Stations of Putin's victories; a single unconscionable trail of blood. And the dictator always got away with it, even among his own people. In one of his texts, Yerofeyev says that Russia is giving Ukraine hell "with an honest heart.
The war is Putin's element, corresponds to his existence since the backyard days in Leningrad, today's Petersburg. For German ears and brains, quite conditioned to pacifism, this is a disturbing message.
So will Putin use nuclear weapons? Yes, certainly, says Yerofeyev, if he has to fear humiliation, this is his last option. Victory or downfall - we Germans know this from Hitler. When the American atomic bomb detonated over Hiroshima on August 6, Germany had already capitulated.

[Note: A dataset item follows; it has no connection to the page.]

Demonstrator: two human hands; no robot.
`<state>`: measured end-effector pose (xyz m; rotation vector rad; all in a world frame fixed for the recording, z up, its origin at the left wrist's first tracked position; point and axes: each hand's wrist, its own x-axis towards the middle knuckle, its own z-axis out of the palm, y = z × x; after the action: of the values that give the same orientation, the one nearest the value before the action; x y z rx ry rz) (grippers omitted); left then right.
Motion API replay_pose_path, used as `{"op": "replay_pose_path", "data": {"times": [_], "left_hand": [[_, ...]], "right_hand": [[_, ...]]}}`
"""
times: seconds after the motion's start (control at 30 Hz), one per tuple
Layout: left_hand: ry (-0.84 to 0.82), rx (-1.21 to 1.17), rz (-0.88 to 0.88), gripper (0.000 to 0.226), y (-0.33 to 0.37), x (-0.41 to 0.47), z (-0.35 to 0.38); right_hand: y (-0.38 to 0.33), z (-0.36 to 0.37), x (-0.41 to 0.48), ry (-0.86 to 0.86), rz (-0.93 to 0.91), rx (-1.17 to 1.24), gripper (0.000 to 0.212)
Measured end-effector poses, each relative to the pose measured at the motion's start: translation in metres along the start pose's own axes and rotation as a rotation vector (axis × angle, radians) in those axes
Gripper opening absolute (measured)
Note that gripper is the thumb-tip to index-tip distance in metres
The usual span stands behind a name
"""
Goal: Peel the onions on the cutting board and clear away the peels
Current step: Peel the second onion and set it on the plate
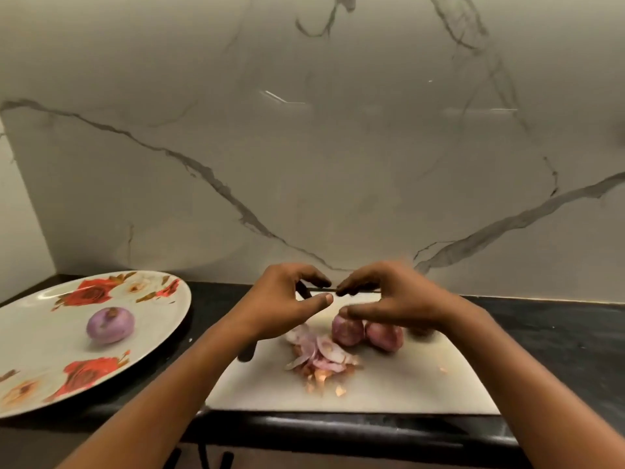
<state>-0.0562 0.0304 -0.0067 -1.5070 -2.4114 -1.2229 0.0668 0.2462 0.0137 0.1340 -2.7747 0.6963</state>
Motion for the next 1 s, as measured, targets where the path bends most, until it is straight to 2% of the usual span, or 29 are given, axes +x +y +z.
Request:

Now that nuclear weapons are in the world, can there be any hope for the West? Yes, says Yerofeyev, and it has a name: "The only person Putin listens to is Comrade Xi," the writer said yesterday on Anne Will.
For people who, used to democracy, dream of a better world, this may be a difficult idea: The only hope against the second strongest dictator in the world would then be the strongest dictator in the world. Backyard thug logic.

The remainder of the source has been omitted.